The Marco Luchetta International Journalism Award was founded in 2004 – by the will of the Luchetta Ota D’Angelo Hrovatin Foundation – on the tenth anniversary of the tragic death of the first RAI correspondents to lose their lives on a work mission: the journalist Marco Luchetta, Alessandro Saša Ota and Dario D’Angelo, from the Rai headquarters in Trieste, killed in Mostar East in January 1994 while they were producing a TG1 special to introduce the child victims of Balkan war as candidates for the Nobel Peace Prize and, just two months later, another operator from Trieste, Miran Hrovatin, murdered in Somalia together with the journalist Ilaria Alpi. Now in its 21st yearto edition (in 2015 among those awarded by Unicef there was also the then director of Famiglia Cristiana, Antonio Sciortino, ed.), the Award always offers an important insight into the tragedies, often unknown to public opinion, which consumed daily in many corners of the world and which, more and more often, bring with them seeds of peace and solidarity.

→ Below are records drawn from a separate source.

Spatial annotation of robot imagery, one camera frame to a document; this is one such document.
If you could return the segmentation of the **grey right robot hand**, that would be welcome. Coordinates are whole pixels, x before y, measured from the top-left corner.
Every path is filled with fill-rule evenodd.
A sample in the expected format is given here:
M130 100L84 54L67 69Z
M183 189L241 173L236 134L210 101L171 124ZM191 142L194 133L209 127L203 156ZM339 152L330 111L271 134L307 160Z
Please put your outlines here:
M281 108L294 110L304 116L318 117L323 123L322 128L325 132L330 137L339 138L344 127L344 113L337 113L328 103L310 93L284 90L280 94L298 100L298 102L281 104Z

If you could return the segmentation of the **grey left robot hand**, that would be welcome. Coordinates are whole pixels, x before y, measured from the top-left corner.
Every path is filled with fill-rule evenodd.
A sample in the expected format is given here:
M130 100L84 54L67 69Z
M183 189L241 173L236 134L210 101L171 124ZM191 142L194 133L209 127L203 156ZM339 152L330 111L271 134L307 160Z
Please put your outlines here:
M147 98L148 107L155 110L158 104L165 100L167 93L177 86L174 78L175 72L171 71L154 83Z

“Girls and boys without rights also in Europe” were discussed on the afternoon of Saturday 17 November during a panel with some finalist journalists (Livia Liberatore, TGR Rai Fvg, Tvnews category and Giulia Sabella and Marzia Amico, Report-Rai 3 , Reportage category) and with the winners of the Italian press category, Alice Facchini and Iris Biasio, with the service “Growing up in prison” – an interesting combination of information and comics – published up there Revue dessinée Italy. There are many areas in which the rights of boys and girls continue to be violated. There were many stories and faces personally met by the journalists: testimony that “wearing out the soles of your shoes” is and remains one of the pillars of the profession. In fact, only by going to the places to collect the stories were the journalists able to best describe the people and their experiences and then found themselves “stumbling” on unimagined stories, the result of a work of meeting and dialogue with the sources, which required a change of look. Stories that become important services, often denunciations, but very often also testimonies of a possible and concrete hope.

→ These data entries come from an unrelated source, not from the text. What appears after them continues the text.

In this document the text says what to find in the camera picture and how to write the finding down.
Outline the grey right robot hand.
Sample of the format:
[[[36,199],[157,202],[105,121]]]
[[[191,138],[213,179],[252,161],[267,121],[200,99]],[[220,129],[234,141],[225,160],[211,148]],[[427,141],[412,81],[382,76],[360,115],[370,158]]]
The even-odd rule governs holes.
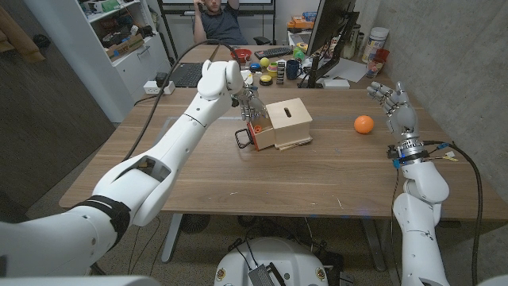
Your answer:
[[[418,116],[402,82],[395,89],[376,81],[367,88],[368,95],[379,101],[387,116],[387,128],[397,142],[419,137]]]

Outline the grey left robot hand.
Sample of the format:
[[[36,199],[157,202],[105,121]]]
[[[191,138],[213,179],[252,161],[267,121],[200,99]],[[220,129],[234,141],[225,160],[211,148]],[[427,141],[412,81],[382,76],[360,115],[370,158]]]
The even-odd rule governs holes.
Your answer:
[[[259,117],[269,117],[265,104],[260,100],[258,87],[244,87],[234,97],[239,102],[243,121],[252,122]]]

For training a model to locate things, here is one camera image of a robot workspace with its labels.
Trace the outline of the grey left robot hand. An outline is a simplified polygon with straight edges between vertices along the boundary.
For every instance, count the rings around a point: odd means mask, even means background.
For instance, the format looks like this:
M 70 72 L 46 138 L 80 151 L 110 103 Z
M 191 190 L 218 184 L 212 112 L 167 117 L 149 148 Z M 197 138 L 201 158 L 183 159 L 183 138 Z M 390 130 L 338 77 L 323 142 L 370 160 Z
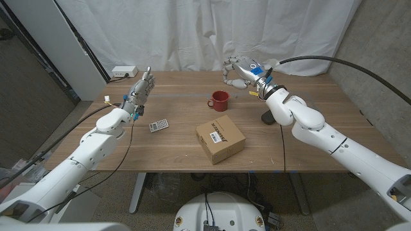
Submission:
M 151 70 L 152 68 L 148 66 L 141 79 L 131 86 L 126 100 L 120 106 L 121 109 L 131 114 L 137 107 L 143 106 L 147 102 L 147 98 L 155 86 L 155 77 Z

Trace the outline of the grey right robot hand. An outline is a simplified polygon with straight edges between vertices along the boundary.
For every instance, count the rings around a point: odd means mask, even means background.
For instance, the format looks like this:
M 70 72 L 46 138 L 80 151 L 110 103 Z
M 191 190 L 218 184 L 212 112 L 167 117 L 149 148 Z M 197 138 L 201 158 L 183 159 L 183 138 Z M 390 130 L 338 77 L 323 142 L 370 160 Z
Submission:
M 271 75 L 273 69 L 279 65 L 276 59 L 260 63 L 247 56 L 230 56 L 223 64 L 223 82 L 226 85 L 241 90 L 249 85 L 256 87 L 260 99 L 267 99 L 270 92 L 278 88 Z M 229 80 L 229 71 L 235 71 L 240 78 Z

Of particular relevance and urgency is the issue of the rights denied to the children of detained mothers who by law must be in prison: “Children in prison live in a restricted environment and with very little stimulation” stated the pediatrician Paolo Siani, present in the link, former Vice President of the Parliamentary Commission for Childhood and Adolescence «this has an important effect on their cognitive, but also motor and relational development. The fact that in prison no one uses the word “mother” to refer to detained mothers has a serious impact on their experiences. Let us remember that these boys and girls do not have a primary pediatrician who follows them. In fact, they grow up as outcasts, despite being innocent.”
Another hot front, but still little talked about, is that of the orphans of femicide: boys and girls who in 36% of cases (Con i Bambini data, 2023) witnessed the killing of their mother, who would immediately need a psychological support and which in 40% of cases are entrusted to the closest family members, sometimes even to the family of the murderous father. Who grow up with a double stigma: that of having a murderous father and that of having “if the mother was killed”, as a very common thought goes, “she must have done something”. Finally, the story of the Svratište center which helps girls, boys and teenagers living on the streets in Belgrade is full of hope.
At the end of the Days, the presentation of an award by Daniela Schifani Corfini Luchetta, president of the Foundation, to the family of Giacomo Gobbato, 26 years old, killed in Mestre on 22 September last while defending a woman who was the victim of an attack: “to remember a young man who paid a very high price for not looking the other way”, as stated in the motivation.